Systemic symptoms include constitutional symptoms (fever, arthralgias, weight loss, weariness) and paraneoplastic disorders (PCTs).

Cardiovascular symptoms: mass effect compromising myocardial function or blood flow, causing arrhythmias, obstruction of heart valves leading to regurgitation, or pericardial effusion with or without tamponade. Primary symptoms include breathlessness, chest pain, presyncope, and syncope.

Thromboembolic symptoms: lung and systemic thromboembolic condition resulting from the tumor.

Symptoms caused by primary cardiac tumors are usually dependent on size and location. Cardiac tumors can cause a variety of symptoms. The mass size can obstruct blood flow or interfere with cardiac valve function and produce symptoms of heart failure. A tumor that invades the heart walls may cause arrhythmias, heart block, or pericardial effusion with or without tamponade. Tumors that invade adjacent lung tissue may cause pulmonary symptoms that mimic bronchogenic carcinoma. The tumor may break apart and can embolize. Embolization can be systemic or pulmonic. Tumors with the highest anatomic risk for embolization are located in the left atrium or aortic valve. Some tumors produce no symptoms and are incidentally found.

Systemic symptoms

Primary cardiac tumors may secrete factors including interleukin-6 and endothelin. This may contribute to systemic inflammatory or autoimmune manifestations. Systemic symptoms including fever, fatigue, arthralgia, anemia, elevated white blood cell count, thrombocytosis, thrombocytopenia, hypergammaglobulinemia, and elevated erythrocyte sedimentation rate. Myxomas have been found to produce vascular endothelial growth factor, which contributes to the development of new blood vessels and the early stages of tumor growth.
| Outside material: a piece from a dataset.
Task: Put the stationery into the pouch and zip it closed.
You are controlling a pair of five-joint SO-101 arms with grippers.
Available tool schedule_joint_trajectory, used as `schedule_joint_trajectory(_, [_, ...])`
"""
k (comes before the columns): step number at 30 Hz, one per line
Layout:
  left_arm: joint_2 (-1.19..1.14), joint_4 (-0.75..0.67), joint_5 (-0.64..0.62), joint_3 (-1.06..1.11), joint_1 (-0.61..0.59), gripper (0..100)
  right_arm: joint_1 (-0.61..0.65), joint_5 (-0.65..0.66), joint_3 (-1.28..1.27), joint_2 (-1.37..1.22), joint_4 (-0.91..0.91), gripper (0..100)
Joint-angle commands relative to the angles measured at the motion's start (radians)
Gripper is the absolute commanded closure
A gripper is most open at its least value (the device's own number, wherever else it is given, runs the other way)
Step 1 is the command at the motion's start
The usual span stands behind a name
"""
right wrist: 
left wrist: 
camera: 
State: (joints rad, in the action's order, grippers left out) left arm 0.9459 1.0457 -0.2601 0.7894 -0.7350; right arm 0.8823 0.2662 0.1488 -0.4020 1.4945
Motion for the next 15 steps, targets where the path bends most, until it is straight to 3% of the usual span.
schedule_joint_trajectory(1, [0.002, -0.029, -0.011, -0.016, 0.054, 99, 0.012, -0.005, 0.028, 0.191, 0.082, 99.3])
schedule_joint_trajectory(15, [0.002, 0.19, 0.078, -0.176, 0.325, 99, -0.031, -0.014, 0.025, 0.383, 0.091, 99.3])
== Diagnostic evaluation ==
The initial diagnostic evaluation is to determine whether or not a cardiac tumor is present, the location of the tumor, and if the tumor is benign or malignant.

Initial imaging is often performed by echocardiography. Benign lesions have a distinct appearance on an echocardiogram. An echocardiogram can identify the presence of a mass and its mobility. The echocardiogram can also identify a mass causing obstruction of circulation. The echocardiogram can provide accurate information as to whether the tumor is malignant or benign.

Cardiac magnetic resonance imaging can identify the chemical microenvironment within the tumor, thus providing more information as to the type of tumor present.

Cardiac computed tomography is useful when MRI is unavailable or contraindicated.

Coronary angiography is used to identify the blood supply to cardiac tumors.

==Treatment and prognosis==
The vast majority of the tumors of the heart have a benign course and are not directly fatal. However, even the benign tumors of the heart can be lethal due to either direct extension into the electrical conduction system of the heart (causing complete heart block or a fatal dysrhythmia), or due to emboli from the tumor mass that may have lethal sequelae. Prompt resection is indicated for myxomas due to the risk of embolization or cardiovascular complications. Close observation has also been suggested for cardiac tumors that are small (<1 cm) and non-mobile.

The malignant tumors of the heart have a worse prognosis. Cardiac sarcomas generally lead to death within 2 years of diagnosis, due to rapid infiltration of the myocardium of the heart and obstruction of the normal flow of blood within the heart.